» WHAT IS EXPECTED
Only the lines from the start of the material through the line containing "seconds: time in" are to be extracted, exactly as they appear.

» DATA
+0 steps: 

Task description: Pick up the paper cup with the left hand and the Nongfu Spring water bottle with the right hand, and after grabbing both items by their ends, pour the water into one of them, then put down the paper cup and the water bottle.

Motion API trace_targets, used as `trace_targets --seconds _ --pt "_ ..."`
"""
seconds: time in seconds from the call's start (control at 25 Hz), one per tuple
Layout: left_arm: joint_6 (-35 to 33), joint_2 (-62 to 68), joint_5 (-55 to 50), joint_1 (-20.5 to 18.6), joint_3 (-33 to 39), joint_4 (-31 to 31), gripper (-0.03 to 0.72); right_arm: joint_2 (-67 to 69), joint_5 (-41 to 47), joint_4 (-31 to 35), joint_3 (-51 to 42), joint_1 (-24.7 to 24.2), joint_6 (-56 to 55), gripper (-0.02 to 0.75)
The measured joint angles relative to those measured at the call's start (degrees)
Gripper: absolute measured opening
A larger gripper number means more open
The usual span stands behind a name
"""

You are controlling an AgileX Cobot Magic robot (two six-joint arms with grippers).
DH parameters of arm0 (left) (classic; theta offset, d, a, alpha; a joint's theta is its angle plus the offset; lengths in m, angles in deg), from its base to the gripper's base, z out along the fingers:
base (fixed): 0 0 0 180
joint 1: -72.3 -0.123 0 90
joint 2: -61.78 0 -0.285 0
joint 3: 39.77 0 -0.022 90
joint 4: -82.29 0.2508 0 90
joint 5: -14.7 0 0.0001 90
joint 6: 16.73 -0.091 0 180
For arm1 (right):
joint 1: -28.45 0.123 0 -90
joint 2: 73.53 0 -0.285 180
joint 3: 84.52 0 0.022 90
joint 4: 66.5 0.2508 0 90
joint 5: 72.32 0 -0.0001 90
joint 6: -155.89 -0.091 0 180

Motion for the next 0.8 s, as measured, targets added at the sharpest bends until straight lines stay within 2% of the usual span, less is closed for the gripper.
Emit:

» OUTPUT OF THE TASK
+0 steps: 

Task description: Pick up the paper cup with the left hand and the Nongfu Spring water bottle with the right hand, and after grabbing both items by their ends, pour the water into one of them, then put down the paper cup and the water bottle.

Motion API trace_targets, used as `trace_targets --seconds _ --pt "_ ..."`
"""
seconds: time in seconds from the call's start (control at 25 Hz), one per tuple

No further output is needed here.